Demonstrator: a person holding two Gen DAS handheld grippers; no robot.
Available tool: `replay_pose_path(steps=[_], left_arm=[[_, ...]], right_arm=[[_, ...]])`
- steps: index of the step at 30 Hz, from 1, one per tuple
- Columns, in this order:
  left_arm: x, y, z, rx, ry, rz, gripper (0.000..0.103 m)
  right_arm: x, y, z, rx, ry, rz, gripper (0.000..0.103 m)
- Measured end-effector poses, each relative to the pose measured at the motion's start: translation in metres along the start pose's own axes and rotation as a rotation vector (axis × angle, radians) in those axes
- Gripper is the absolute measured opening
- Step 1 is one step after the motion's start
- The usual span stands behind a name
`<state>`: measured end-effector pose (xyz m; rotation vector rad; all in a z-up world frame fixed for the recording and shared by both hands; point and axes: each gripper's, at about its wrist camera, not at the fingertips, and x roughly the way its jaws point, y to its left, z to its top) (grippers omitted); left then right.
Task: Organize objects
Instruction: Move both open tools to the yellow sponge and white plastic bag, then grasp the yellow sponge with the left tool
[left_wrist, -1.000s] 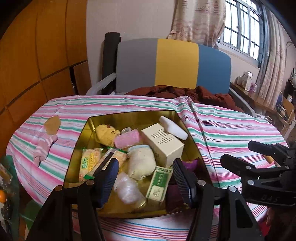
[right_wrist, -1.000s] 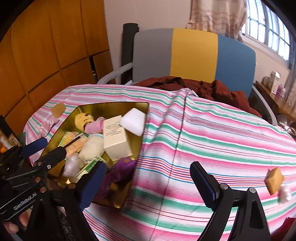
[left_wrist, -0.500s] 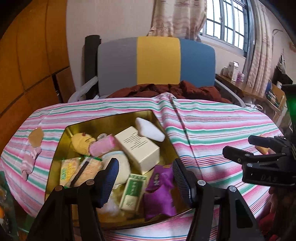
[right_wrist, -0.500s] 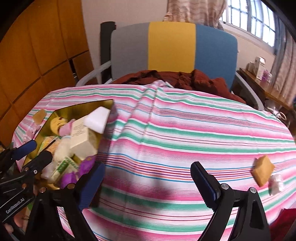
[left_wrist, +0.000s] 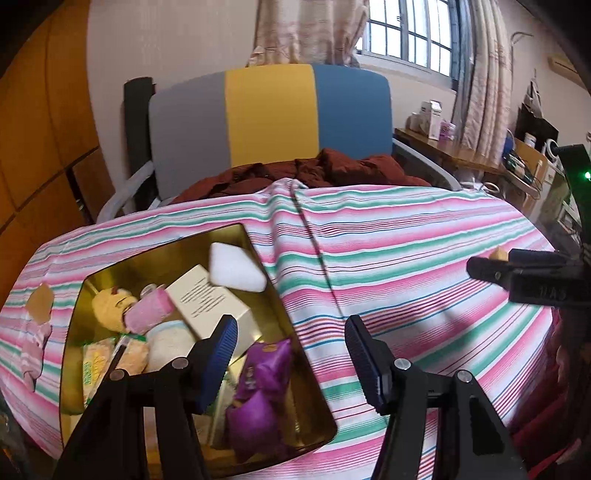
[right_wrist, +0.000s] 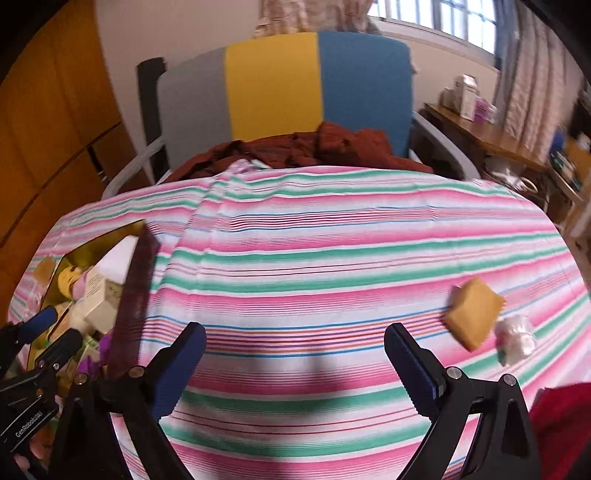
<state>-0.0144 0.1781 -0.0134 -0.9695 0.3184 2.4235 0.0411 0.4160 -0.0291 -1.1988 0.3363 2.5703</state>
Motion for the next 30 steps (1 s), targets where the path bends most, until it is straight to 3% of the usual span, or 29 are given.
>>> replay_pose_path(steps=[8, 17, 23, 30], left_arm=[[0.014, -0.031, 0.010, 0.070, 0.016, -0.057, 0.061], [0.041, -0.076, 0.021, 0.133, 0.070, -0.162, 0.062], [0.058, -0.117, 0.034, 0.206, 0.083, -0.270, 0.062], [0.082, -0.176, 0.042, 0.299, 0.129, -0.402, 0.062]], right_arm=[[-0.012, -0.077, 0.006, 0.154, -0.013, -0.092, 0.099], [-0.013, -0.179, 0.006, 0.427, -0.063, -0.185, 0.100], [-0.013, -0.234, -0.016, 0.727, -0.128, -0.137, 0.103], [-0.025, -0.238, -0.020, 0.767, -0.234, -0.094, 0.103]])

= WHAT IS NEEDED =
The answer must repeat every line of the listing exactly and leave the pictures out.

= REPLY TO THE TASK =
Demonstrator: a person holding two Gen DAS handheld grippers; no robot.
Available tool: `replay_pose_path(steps=[_], left_arm=[[_, ...]], right_arm=[[_, ...]])`
- steps: index of the step at 30 Hz, from 1, one per tuple
- Columns, in this order:
  left_arm: x, y, z, rx, ry, rz, gripper (0.000..0.103 m)
  right_arm: x, y, z, rx, ry, rz, gripper (0.000..0.103 m)
- Measured end-effector poses, each relative to the pose measured at the motion's start: translation in metres along the start pose's own axes and rotation as a rotation vector (axis × angle, radians) in those axes
- Gripper is the absolute measured opening
- Step 1 is one step after the motion's start
- The usual span stands behind a name
`<state>`: measured end-effector pose (xyz m; rotation vector rad; all in a z-up world frame fixed for the recording and shared by both hands; point and axes: each gripper's, at about its wrist camera, not at the fingertips, and x roughly the way its jaws point, y to its left, z to its top) (grippers omitted); left then right.
Task: Organize objects
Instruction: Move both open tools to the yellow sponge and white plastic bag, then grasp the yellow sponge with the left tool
[left_wrist, -1.000s] 
[right_wrist, -1.000s] 
[left_wrist, -0.500s] 
[right_wrist, -0.500s] 
[left_wrist, +0.000s] 
[right_wrist, +0.000s] 
<state>-0.0144 0.1781 -0.0134 -0.9695 0.3184 2.4235 0.0411 0.4160 -0.0291 -1.1988 0.3363 2.5703</state>
Motion for the next 30 steps (1 s), targets where the path bends most, until it is straight to 3% of the usual span, or 29 are given.
>>> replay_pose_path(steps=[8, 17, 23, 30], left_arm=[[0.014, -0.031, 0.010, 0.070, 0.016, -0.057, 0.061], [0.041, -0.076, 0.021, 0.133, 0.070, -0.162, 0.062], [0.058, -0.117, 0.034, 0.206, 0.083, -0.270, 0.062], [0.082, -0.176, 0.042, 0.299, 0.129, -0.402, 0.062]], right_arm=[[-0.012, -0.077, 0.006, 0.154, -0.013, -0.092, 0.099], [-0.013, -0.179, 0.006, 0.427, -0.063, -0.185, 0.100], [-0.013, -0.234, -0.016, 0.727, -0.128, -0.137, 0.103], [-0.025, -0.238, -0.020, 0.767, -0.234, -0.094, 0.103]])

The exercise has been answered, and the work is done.